5 of 6 people found the following review helpful:
5.0 out of 5 stars
Teenage Kicks,
This review is from: Slam (Hardcover)
I wasn't particularly looking forward to reading Nick Hornby's `Slam', his first teenage novel. It was nineteen years since I was last a teenager and even then I think I was probably too old for the term to really stick. However this was a novel by Nick Hornby whose `High Fidelity' is my favourite novel; whose `Fever Pitch' is my favourite memoir; I think you get the idea, I like Nick Hornby, I don't however like teenagers. Anyway there was nothing for it, I had to roll up my sleeves, grit my teeth, grasp the nettle and take the book by the spine.

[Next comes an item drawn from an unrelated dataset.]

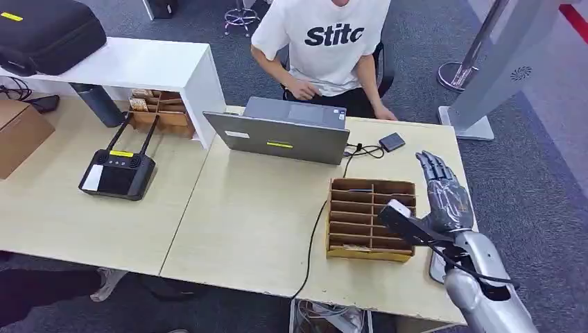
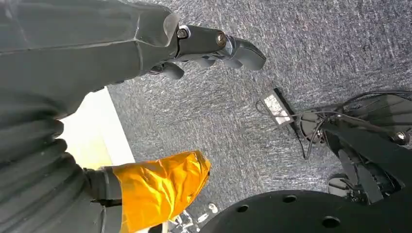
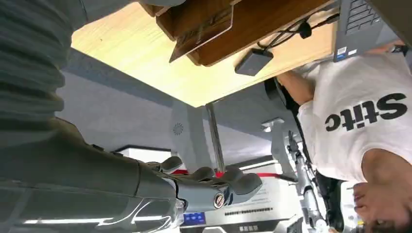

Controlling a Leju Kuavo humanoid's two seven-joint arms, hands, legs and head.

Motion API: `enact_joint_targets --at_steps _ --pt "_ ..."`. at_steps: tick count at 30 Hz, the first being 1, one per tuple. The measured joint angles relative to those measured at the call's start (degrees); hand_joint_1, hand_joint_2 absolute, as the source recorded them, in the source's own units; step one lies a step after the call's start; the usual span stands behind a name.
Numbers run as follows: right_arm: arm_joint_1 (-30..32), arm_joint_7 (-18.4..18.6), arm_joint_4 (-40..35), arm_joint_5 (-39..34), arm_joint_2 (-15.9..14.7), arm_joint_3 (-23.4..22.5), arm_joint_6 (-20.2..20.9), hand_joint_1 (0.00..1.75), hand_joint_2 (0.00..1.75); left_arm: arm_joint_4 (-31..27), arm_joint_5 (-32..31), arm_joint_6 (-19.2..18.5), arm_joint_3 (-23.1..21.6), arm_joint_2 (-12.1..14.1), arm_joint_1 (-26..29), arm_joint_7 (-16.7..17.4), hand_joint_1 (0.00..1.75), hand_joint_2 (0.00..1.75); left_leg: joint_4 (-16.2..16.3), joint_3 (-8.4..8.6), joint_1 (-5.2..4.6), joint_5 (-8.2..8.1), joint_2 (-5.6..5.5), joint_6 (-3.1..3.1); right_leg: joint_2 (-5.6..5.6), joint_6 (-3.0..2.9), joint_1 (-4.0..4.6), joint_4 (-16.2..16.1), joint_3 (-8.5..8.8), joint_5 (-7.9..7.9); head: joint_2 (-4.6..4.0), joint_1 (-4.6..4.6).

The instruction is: Pass the card to the sensor for recognition and then transmit it.

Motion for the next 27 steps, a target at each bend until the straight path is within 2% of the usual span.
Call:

I'm so glad I did, what a fantastic and painfully funny book. Certainly Hornby's best since `About a Boy' with which it sets a fairly consistent tone. This is quite remarkable as `Slam' is written in the first person as a teenage boy. Although `About a Boy' was very insightful into the mind of an adolescent boy and his relationship with the adults around him it didn't have to do it in the boy's voice. `Slam' is written in a very convincing voice of a fifteen year old boy, although the language and passions for music and skating very much tie the novel to the present the spirit in which it is written ties it to teenagers of any generation and consequently I can feel a certain empathy for a teenager I could obviously have fathered. I don't want to tell you anything of the plot as it would spoil the book to hear about it in my voice rather than `Sam's', trust me it's better than the blurb which relies too heavily on the Tony Hawks fandom to give a balanced appreciation of the book. I think that the reason that Sam's voice in `Slam' works is that it still resonates with the same passion as Rob's did in `High Fidelity'. Perhaps the reason Hornby and even I can understand this character so well is that we belong to the first generation that never grew up, we are still essentially teenagers. The four hundred or so middle aged men jumping up and down to `Teenage Kicks' at a recent Undertones concert I attended possibly suffer from the same malaise.